[Data entries]
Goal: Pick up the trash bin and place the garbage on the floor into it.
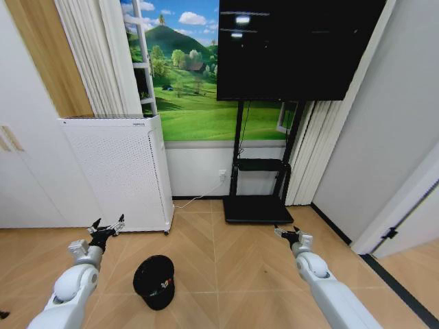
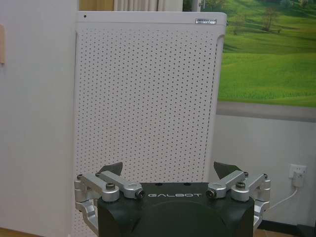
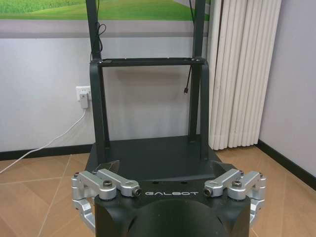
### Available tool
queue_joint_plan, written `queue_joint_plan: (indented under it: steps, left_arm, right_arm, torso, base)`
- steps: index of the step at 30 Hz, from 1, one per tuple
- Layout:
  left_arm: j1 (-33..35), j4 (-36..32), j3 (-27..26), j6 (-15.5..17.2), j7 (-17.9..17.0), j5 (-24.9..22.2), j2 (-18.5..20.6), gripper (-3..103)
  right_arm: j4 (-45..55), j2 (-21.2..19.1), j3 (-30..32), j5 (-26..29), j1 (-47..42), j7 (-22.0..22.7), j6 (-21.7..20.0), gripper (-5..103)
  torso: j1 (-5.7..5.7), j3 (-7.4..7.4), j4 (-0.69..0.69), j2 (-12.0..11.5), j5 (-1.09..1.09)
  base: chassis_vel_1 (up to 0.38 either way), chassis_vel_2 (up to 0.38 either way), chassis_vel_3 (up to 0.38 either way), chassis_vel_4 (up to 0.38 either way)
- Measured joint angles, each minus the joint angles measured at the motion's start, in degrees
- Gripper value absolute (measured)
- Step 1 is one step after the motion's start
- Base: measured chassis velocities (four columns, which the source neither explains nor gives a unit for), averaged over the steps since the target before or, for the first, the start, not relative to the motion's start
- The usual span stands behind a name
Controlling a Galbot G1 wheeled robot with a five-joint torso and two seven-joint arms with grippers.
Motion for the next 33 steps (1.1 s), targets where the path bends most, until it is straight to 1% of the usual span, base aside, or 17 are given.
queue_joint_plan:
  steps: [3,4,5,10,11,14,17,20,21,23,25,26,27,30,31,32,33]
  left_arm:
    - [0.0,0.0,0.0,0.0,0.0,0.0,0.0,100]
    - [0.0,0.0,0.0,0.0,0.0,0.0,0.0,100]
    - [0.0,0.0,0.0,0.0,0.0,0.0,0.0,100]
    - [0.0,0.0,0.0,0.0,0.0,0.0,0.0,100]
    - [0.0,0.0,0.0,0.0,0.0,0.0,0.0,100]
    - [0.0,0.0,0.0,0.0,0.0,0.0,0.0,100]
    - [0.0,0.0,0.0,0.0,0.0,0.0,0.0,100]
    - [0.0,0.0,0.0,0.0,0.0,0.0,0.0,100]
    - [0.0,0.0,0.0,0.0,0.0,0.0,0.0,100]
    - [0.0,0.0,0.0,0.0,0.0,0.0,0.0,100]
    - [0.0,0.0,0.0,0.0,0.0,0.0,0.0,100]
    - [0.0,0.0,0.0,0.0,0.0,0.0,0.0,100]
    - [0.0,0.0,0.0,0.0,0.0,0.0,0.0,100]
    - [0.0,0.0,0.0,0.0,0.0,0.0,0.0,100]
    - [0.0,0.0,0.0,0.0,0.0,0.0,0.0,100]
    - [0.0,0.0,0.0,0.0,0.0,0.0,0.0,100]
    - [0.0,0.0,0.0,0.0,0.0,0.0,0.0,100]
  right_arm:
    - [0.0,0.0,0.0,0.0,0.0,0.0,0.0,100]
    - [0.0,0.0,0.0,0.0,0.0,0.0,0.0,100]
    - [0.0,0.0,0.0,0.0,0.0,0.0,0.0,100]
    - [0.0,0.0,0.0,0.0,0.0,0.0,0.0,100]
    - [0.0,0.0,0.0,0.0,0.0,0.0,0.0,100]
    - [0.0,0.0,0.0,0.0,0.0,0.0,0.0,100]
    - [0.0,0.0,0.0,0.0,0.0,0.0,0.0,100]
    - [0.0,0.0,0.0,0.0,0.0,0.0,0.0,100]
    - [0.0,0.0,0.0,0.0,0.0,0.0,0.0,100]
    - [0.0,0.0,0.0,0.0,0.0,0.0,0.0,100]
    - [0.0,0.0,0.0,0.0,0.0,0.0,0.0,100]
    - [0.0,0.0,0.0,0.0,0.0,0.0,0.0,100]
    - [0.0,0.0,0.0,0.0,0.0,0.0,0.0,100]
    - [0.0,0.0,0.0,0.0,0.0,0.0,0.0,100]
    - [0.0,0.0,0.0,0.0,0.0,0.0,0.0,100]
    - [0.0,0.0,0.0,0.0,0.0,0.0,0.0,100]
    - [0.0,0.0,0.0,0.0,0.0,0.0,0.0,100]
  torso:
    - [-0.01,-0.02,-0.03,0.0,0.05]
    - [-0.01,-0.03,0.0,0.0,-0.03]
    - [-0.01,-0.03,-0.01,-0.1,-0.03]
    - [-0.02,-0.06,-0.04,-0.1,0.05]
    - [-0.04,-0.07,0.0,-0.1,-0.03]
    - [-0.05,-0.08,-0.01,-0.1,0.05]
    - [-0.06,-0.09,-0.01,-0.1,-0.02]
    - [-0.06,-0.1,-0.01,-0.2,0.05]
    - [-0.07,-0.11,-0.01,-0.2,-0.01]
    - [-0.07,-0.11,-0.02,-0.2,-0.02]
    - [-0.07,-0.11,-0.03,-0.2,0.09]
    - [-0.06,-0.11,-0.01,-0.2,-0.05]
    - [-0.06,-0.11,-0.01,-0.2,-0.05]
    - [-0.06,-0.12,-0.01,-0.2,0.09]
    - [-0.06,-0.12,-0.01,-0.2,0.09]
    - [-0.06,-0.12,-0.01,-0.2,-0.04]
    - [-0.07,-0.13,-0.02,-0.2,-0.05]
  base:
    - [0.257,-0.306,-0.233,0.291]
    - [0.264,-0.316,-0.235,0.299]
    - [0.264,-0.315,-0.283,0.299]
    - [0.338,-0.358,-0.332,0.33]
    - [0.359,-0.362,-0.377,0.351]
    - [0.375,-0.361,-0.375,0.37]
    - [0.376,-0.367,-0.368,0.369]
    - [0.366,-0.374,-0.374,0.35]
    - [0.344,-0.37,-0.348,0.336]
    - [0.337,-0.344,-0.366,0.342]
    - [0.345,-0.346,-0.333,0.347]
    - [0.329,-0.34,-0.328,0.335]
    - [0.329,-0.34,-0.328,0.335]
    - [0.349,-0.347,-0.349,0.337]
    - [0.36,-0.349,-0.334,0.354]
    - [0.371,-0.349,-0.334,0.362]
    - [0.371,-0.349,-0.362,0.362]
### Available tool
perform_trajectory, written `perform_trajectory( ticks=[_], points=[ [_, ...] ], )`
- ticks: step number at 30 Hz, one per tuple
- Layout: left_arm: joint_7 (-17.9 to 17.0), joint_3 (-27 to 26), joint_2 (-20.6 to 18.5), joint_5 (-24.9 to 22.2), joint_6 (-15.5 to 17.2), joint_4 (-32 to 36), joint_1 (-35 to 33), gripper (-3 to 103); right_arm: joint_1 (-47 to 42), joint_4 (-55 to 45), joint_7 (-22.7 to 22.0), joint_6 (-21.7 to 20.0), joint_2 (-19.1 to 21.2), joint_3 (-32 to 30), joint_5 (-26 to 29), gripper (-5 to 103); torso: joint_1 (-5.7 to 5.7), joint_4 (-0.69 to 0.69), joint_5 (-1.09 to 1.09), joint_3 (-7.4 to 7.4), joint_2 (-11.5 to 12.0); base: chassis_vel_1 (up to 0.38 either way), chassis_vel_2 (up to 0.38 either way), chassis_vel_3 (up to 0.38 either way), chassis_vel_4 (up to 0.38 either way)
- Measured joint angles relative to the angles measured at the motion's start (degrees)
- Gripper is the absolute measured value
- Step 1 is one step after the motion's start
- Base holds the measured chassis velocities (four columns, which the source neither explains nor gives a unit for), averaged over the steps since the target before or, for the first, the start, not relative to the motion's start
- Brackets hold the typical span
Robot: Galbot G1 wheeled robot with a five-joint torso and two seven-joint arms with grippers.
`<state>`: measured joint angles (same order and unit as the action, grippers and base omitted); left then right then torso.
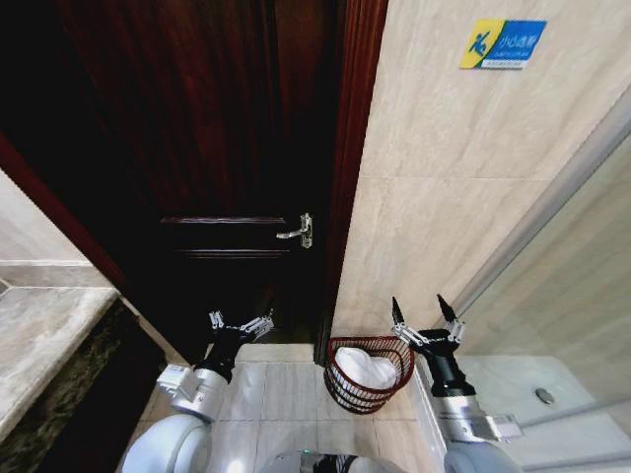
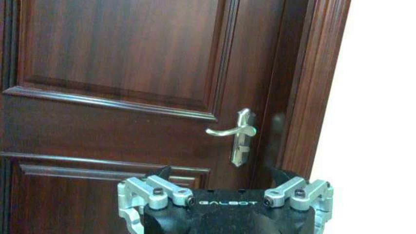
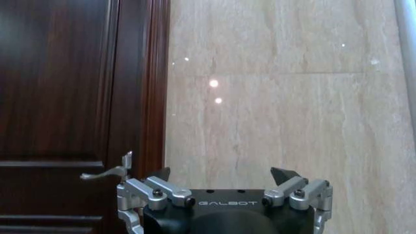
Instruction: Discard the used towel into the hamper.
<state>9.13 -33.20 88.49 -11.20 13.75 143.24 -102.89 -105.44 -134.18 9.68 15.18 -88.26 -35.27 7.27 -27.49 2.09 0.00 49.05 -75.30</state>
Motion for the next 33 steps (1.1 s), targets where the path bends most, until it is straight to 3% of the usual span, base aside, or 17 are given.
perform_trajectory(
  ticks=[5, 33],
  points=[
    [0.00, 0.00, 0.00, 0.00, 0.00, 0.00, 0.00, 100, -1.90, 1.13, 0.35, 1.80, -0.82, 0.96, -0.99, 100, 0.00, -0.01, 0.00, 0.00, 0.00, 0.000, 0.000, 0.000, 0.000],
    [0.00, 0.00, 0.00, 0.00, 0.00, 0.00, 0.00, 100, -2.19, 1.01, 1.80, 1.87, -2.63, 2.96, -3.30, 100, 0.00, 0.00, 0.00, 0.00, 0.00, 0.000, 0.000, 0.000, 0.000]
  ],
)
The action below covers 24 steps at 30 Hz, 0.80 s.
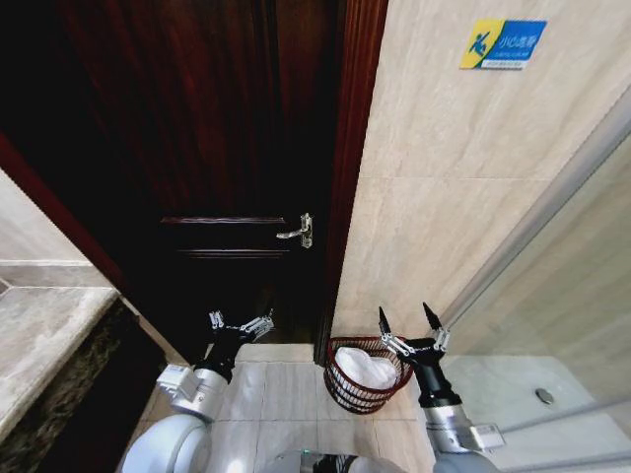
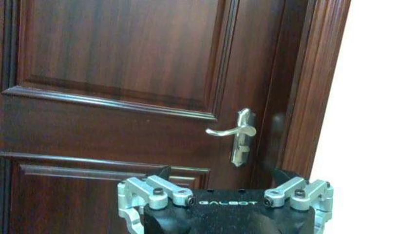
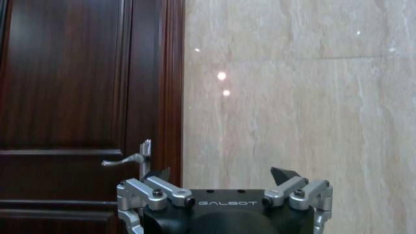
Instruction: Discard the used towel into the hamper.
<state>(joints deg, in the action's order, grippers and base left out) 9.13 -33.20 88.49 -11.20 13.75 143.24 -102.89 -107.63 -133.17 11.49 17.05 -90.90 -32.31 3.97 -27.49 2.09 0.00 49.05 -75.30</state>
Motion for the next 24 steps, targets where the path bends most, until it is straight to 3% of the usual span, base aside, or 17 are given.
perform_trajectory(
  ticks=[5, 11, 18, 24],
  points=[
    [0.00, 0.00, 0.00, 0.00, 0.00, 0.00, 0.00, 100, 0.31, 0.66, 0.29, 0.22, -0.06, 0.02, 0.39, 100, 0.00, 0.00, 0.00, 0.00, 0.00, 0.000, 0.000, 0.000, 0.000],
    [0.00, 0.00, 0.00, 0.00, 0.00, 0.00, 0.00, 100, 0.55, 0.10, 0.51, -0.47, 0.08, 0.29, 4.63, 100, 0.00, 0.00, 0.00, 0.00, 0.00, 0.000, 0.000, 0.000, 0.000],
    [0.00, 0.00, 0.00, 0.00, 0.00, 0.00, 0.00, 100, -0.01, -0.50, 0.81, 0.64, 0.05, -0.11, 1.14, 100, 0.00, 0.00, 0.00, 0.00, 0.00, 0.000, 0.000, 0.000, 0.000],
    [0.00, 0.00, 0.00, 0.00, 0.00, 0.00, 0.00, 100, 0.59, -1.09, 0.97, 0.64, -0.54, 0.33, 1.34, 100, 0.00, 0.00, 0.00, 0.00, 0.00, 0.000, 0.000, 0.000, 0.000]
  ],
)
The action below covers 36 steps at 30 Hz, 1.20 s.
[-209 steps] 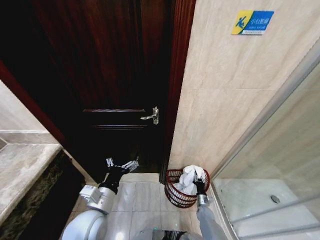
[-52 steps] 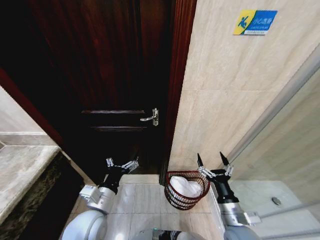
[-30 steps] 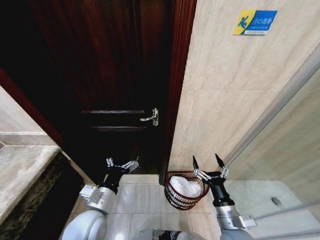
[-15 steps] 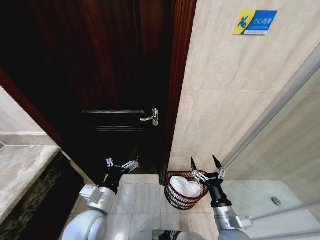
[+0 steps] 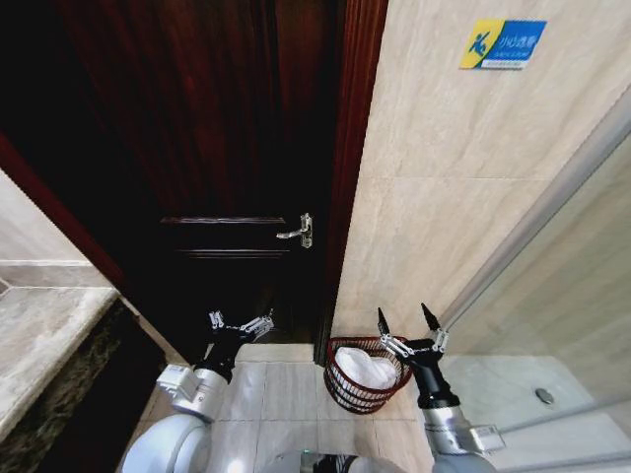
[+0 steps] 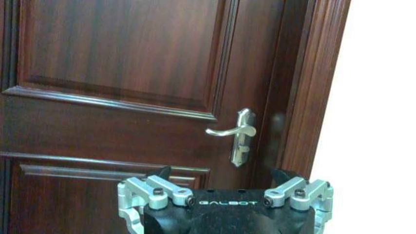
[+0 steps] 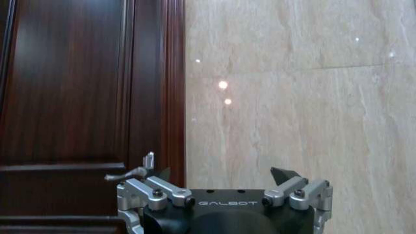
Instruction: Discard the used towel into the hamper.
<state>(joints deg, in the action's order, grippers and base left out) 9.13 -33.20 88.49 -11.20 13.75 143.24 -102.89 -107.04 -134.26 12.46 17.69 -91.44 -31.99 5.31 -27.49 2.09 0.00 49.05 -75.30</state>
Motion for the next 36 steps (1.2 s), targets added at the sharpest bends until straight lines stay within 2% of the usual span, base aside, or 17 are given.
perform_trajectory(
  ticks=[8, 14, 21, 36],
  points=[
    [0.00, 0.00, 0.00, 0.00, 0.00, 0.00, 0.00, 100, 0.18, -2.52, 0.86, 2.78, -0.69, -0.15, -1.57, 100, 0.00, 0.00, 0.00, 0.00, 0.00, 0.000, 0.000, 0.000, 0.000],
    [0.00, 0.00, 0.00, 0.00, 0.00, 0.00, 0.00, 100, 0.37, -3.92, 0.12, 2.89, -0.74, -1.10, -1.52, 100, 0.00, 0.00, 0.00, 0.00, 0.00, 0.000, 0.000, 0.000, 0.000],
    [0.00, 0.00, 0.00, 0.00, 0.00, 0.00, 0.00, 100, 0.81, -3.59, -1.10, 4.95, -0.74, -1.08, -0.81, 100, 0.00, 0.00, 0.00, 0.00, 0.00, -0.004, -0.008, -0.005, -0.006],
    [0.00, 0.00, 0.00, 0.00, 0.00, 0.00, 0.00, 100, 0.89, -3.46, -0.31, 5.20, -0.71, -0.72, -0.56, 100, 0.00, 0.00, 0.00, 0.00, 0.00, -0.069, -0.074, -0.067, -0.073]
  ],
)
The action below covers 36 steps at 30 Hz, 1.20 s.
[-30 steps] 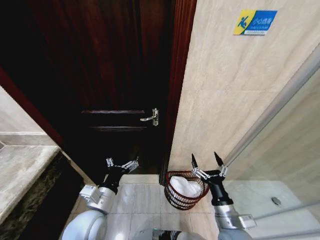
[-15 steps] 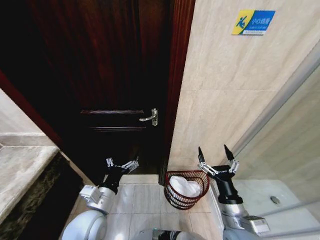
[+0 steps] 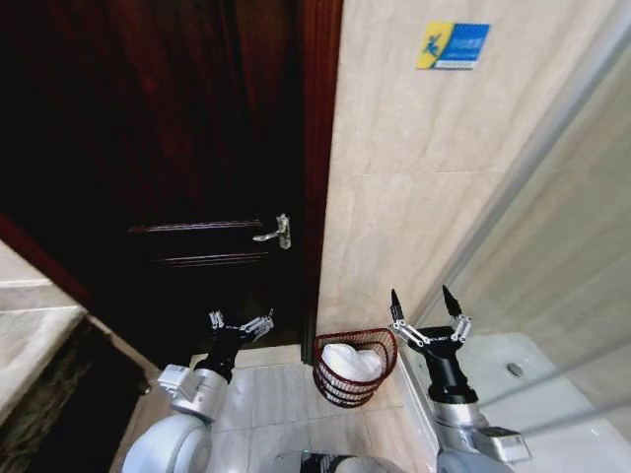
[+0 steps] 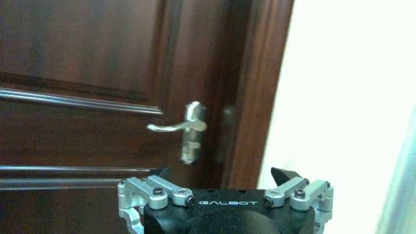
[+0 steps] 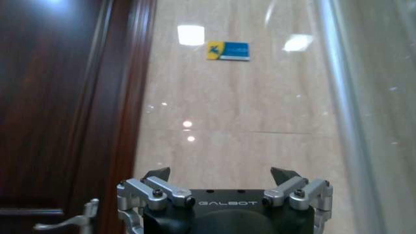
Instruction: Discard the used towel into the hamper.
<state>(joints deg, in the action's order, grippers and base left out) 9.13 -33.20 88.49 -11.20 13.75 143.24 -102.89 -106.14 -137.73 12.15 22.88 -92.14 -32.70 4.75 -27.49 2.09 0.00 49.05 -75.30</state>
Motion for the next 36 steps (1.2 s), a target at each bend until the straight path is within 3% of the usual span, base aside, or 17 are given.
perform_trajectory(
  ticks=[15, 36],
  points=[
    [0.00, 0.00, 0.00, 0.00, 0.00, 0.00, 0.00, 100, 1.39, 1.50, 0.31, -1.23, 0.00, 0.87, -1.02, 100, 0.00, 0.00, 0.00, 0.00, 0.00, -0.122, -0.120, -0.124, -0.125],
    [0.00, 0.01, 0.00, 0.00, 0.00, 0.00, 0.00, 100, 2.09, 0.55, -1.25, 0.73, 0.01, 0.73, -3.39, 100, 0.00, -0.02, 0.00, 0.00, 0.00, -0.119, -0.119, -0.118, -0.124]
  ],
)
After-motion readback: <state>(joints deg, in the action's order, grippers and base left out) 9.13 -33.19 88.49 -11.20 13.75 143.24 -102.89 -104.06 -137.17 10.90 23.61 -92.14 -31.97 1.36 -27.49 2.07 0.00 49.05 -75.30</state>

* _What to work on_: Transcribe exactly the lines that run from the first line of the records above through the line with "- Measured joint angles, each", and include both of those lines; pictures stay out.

* _Response for this exercise_:
Goal: Pick up the trash bin and place the garbage on the floor into it.
### Available tool
queue_joint_plan, written `queue_joint_plan: (indented under it: steps, left_arm, right_arm, torso, base)`
- steps: index of the step at 30 Hz, from 1, one per tuple
- Layout:
  left_arm: j1 (-33..35), j4 (-36..32), j3 (-27..26), j6 (-15.5..17.2), j7 (-17.9..17.0), j5 (-24.9..22.2), j2 (-18.5..20.6), gripper (-3..103)
  right_arm: j4 (-45..55), j2 (-21.2..19.1), j3 (-30..32), j5 (-26..29), j1 (-47..42), j7 (-22.0..22.7), j6 (-21.7..20.0), gripper (-5..103)
  torso: j1 (-5.7..5.7), j3 (-7.4..7.4), j4 (-0.69..0.69), j2 (-12.0..11.5), j5 (-1.09..1.09)
  base: chassis_vel_1 (up to 0.38 either way), chassis_vel_2 (up to 0.38 either way), chassis_vel_3 (up to 0.38 either way), chassis_vel_4 (up to 0.38 either way)
- Measured joint angles, each minus the joint angles measured at the motion's start, in degrees

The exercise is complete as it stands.